Fistula surgery
In October 2019, I went to the emergency department at Chung Cheng Hospital due to intestinal obstruction.
As a result, I underwent a stoma procedure, which revealed that stomach cancer had metastasized to the colon.
However, about six months later, my attending physician recommended a total gastrectomy to see if the tumor could be completely removed through surgery.
Naively, I thought this was the beginning of a positive outcome, but things turned out differently.
The total gastrectomy led to my admission to the intensive care unit for over three weeks, and my wound healed very slowly.
After being discharged on June 18, 2020, I discovered that I was experiencing severe vomiting when trying to eat.
It felt like whatever I consumed would come back up.
The function of the stoma diminished, and I had to return to the hospital for TPN (total parenteral nutrition).
The response from Chung Cheng Hospital was unacceptable...
There were clearly other treatment options available to help manage the functional changes caused by the total gastrectomy.
I have now transferred to another hospital and would like to ask Dr.
Yu about the reasons for the stoma dysfunction, which is preventing the metabolism of food and liquids.
Currently, I can only wait for the director of the new hospital to perform surgery.
They have already attempted surgery once and mentioned that the gastrointestinal tract is fibrotic and cannot be operated on.
Can I ask Dr.
Yu about this?
Ddlan, 30~39 year old female. Ask Date: 2021/03/14
Dr. Yu Mingchang reply Surgery
Hello: Jejunum? Failure? Redo? Stoma function? What type of stoma?
Reply Date: 2021/03/14
More Info
Understanding stoma dysfunction after a total gastrectomy is crucial for managing the complications that can arise from this significant surgical procedure. A total gastrectomy involves the complete removal of the stomach, which can lead to various physiological changes and complications, including stoma dysfunction.

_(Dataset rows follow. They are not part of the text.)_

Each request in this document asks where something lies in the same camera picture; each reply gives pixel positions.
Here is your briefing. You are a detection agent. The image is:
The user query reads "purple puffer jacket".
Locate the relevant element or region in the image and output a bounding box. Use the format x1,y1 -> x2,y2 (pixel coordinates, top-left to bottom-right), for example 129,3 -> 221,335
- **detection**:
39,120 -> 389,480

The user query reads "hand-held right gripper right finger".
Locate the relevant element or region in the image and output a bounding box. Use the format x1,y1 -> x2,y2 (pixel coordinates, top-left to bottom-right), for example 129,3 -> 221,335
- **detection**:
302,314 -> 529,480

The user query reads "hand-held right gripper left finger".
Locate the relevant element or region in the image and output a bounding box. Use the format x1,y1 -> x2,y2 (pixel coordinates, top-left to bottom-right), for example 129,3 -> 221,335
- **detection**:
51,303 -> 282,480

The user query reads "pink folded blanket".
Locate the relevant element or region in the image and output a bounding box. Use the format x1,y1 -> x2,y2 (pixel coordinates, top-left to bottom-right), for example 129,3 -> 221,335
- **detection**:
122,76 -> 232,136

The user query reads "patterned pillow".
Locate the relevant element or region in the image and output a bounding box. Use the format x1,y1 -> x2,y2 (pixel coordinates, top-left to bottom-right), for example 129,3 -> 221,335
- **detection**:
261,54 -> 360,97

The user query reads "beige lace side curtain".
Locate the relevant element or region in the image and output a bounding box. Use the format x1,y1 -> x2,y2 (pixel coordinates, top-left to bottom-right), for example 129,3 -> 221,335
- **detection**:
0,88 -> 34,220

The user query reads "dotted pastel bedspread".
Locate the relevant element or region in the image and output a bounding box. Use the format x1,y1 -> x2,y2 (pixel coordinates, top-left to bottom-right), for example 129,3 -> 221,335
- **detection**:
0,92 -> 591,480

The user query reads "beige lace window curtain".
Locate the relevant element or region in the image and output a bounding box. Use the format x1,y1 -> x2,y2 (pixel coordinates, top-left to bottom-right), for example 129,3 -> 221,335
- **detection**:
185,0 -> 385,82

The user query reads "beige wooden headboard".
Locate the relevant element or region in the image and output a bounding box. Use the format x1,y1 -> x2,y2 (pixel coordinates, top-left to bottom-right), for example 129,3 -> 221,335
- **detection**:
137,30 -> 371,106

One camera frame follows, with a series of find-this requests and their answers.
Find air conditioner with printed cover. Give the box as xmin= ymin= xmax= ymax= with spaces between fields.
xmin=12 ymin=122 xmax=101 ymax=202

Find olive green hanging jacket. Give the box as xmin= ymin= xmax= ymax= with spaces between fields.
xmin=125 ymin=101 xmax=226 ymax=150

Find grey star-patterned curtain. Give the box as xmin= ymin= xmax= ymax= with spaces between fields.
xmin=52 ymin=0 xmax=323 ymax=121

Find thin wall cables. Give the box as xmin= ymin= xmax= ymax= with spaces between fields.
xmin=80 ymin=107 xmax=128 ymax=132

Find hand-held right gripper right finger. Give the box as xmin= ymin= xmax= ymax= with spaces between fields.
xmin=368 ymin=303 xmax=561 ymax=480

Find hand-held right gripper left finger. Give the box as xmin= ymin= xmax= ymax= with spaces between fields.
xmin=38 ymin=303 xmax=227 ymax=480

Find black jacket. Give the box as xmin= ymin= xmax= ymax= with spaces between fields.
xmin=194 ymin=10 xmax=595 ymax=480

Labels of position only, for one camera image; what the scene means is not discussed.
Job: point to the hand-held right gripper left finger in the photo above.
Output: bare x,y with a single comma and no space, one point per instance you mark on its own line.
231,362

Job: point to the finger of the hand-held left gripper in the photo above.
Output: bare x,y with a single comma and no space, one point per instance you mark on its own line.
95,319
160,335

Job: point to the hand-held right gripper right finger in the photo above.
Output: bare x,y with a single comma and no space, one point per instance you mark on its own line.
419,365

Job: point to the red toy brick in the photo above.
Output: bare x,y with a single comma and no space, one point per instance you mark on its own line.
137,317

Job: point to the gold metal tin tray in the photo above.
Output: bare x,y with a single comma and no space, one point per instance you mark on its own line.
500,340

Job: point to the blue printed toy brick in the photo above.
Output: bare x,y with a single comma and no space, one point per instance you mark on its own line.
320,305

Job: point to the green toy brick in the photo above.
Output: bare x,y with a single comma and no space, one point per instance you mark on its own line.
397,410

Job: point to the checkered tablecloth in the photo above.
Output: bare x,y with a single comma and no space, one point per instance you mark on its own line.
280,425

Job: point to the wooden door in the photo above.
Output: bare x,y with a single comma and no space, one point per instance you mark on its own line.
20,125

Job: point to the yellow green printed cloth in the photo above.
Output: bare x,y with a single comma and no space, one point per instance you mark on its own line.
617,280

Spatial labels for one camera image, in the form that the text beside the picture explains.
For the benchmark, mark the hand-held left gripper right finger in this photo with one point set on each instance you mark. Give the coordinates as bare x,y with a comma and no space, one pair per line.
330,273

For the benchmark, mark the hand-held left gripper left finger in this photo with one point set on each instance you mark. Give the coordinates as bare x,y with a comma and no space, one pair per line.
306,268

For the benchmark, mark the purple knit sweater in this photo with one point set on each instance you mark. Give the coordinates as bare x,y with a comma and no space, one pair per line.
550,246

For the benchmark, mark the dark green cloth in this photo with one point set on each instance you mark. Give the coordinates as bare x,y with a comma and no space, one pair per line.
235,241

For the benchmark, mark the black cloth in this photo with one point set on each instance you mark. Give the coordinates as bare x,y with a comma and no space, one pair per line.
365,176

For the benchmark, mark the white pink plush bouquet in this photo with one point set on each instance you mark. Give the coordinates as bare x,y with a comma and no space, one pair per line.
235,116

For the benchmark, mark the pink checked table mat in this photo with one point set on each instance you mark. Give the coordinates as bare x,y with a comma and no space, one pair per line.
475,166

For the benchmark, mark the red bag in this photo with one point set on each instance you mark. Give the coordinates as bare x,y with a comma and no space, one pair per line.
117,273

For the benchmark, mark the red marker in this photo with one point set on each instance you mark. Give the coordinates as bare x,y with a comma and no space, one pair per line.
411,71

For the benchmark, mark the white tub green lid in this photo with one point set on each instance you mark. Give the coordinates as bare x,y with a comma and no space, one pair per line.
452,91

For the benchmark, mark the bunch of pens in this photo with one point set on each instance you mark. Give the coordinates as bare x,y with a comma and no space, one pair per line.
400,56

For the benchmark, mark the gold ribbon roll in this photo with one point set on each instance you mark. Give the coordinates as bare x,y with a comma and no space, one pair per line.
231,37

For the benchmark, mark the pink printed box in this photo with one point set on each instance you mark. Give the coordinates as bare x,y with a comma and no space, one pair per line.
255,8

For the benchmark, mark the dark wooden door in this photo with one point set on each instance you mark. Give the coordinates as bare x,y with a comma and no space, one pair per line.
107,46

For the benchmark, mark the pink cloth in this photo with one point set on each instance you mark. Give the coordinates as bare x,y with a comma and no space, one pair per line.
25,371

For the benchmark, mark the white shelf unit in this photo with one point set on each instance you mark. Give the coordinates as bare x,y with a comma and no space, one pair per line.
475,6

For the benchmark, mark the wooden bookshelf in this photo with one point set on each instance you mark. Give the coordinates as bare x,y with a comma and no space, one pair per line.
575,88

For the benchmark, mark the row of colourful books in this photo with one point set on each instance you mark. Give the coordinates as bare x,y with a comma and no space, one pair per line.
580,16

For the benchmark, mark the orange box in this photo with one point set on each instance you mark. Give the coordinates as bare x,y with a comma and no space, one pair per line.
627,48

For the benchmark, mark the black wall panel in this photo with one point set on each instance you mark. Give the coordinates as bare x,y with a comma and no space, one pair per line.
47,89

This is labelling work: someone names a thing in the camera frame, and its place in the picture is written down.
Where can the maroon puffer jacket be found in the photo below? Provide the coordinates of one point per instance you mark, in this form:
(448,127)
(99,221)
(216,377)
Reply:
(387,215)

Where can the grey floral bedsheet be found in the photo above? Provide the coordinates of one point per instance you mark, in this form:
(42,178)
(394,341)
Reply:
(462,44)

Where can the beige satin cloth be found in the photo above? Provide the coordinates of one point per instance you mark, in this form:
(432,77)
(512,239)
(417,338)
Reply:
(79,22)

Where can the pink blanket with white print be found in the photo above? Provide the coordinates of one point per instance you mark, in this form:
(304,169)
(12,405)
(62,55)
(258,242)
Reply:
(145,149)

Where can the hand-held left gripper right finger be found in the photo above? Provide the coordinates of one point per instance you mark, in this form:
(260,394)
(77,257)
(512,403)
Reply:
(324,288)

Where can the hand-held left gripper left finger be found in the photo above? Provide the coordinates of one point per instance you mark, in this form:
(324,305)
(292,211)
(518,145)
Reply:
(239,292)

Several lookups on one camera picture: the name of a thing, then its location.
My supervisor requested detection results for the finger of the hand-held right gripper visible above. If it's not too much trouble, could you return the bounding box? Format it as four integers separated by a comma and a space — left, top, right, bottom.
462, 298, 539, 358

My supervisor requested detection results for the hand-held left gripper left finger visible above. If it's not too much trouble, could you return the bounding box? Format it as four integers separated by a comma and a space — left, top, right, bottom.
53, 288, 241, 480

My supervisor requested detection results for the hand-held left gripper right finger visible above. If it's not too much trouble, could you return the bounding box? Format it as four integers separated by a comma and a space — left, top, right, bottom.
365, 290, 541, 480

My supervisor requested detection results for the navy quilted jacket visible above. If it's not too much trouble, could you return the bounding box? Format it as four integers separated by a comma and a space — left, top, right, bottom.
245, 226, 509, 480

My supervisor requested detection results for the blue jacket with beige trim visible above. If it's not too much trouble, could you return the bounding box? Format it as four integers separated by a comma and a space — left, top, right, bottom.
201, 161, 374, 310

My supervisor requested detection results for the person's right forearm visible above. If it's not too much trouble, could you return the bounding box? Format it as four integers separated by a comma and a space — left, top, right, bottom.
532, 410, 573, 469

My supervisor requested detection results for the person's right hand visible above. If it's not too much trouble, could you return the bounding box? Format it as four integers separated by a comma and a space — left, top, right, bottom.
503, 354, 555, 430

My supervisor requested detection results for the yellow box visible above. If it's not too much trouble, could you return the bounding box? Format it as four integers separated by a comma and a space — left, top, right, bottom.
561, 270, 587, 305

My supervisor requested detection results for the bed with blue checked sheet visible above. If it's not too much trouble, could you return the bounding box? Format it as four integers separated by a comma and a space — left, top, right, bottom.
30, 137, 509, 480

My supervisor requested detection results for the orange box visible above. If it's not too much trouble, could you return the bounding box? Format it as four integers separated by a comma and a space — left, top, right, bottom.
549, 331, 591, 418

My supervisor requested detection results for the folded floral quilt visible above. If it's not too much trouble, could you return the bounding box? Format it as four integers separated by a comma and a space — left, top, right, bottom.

In your case, it appears that following the total gastrectomy, you have experienced severe vomiting and a decrease in the functionality of your stoma. This can be attributed to several factors:
1. Anatomical Changes: After a total gastrectomy, the normal anatomy of the gastrointestinal tract is altered. The food that would typically pass through the stomach is now directly routed into the small intestine. This can lead to rapid gastric emptying, also known as dumping syndrome, which can cause nausea and vomiting shortly after eating.
2. Stoma Functionality: The stoma, which is an opening created surgically to allow waste to exit the body, may not function optimally due to changes in bowel motility or scarring from the surgery. If the stoma is not functioning properly, it can lead to complications such as obstruction or inadequate waste elimination, which may contribute to your symptoms.
3. Nutritional Absorption: With the stomach removed, the body may struggle to absorb nutrients effectively. This can lead to malnutrition and the need for total parenteral nutrition (TPN), as you mentioned. TPN is a method of feeding that bypasses the gastrointestinal tract, providing nutrients directly into the bloodstream.
4. Fibrosis and Adhesions: Post-surgical complications such as fibrosis (thickening and scarring of connective tissue) and adhesions (bands of scar tissue that can form between organs) can lead to bowel obstruction or impaired motility. If your healthcare provider has indicated that there is fibrosis in the gastrointestinal tract, this could explain the difficulties you are experiencing.
5. Psychological Factors: The psychological impact of undergoing major surgery and dealing with ongoing health issues can also affect gastrointestinal function. Stress and anxiety can exacerbate symptoms like nausea and vomiting.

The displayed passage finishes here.